Finalmente, concluyó el año, esta vez, en condiciones óptimas, por primera, y acabó 5º en Milan Turin por no gestionar esfuerzo, 12 en Lombardía, y 3º en el Abu Dhabi Tour, donde una caída en línea de meta en el final en alto de la tercera etapa le separó de una victoria parcial y en la General, siendo ambas, finalmente, para Chaves. 

Para 2016, ha llegado otro salto de calidad, y con la salida de Porte, alguna oportunidad de liderar. La primera, en esta Vuelta a la Comunitat Valenciana, tras ganar la crono inaugural, más escapada que crono, repito, y acabar 3º en la etapa segunda, con final en el Col de Fredes. Es líder con 15 segundos, y restan tres etapas, dos de ellas al sprint, otra, la penúltima, con final en el duro Xorret de Catí, donde es uno de los favoritos a ganar la etapa y sentenciar la general.

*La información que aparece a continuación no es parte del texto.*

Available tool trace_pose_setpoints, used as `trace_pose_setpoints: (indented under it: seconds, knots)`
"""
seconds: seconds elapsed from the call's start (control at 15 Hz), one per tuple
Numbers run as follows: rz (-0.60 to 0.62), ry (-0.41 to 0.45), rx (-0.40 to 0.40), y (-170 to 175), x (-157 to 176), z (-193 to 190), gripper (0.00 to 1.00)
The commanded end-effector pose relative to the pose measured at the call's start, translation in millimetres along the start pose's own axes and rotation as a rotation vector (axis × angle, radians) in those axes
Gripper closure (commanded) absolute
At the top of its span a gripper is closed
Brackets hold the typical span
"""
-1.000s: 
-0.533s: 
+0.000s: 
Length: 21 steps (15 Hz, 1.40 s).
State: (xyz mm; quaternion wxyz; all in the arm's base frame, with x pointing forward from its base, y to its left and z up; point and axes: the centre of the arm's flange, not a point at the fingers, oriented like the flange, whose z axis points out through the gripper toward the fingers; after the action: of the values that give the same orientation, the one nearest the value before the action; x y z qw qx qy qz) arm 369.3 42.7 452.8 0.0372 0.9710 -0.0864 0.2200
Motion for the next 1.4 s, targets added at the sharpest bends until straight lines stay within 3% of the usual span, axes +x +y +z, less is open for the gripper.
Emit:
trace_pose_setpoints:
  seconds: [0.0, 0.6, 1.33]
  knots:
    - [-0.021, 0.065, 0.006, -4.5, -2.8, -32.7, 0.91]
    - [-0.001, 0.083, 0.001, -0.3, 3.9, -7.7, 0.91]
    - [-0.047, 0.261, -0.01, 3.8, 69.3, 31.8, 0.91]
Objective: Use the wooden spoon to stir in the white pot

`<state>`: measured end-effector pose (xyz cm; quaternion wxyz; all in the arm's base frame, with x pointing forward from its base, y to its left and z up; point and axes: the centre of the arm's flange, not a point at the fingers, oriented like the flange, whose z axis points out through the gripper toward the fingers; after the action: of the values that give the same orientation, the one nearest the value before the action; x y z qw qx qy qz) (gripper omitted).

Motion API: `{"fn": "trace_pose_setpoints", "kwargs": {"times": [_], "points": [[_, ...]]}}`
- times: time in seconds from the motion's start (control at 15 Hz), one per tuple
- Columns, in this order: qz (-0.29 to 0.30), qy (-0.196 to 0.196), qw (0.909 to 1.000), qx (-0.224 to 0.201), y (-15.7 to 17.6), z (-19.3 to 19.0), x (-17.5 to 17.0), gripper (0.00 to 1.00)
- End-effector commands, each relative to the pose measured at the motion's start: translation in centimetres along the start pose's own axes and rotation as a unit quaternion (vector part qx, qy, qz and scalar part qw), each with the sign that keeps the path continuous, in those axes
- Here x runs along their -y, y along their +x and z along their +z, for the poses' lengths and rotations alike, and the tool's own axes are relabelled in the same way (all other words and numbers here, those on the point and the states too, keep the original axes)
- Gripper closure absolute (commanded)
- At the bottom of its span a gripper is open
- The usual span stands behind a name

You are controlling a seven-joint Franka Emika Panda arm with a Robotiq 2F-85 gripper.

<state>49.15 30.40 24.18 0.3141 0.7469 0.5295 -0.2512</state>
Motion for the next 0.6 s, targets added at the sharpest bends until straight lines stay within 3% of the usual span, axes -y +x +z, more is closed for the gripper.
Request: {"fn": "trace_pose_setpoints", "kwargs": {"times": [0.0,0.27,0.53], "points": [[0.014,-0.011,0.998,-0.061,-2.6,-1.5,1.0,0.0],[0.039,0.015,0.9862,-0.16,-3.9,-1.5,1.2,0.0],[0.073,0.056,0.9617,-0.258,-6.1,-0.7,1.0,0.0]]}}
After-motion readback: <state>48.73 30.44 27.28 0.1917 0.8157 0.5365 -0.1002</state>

La gente acostumbra a hablar por hablar. A decir que alguien que lleva más de 10 años con una evolución paulatina, ha salido de la nada. A decir que anda por que en Sky tienen la fórmula o el motorcito. No es así. Poels tiene motor, clase y ambición (algo dormida cuando me suelta que quiere estar en Sky por que es el mejor equipo para las Generales y con Froome pueden optar a todo), y Sky, con sus grandes métodos, de entrenamiento, alimentación, descanso, programación, y mucho más (salvo originalidad en competición), saca a relucir lo mejor de cada correrdor.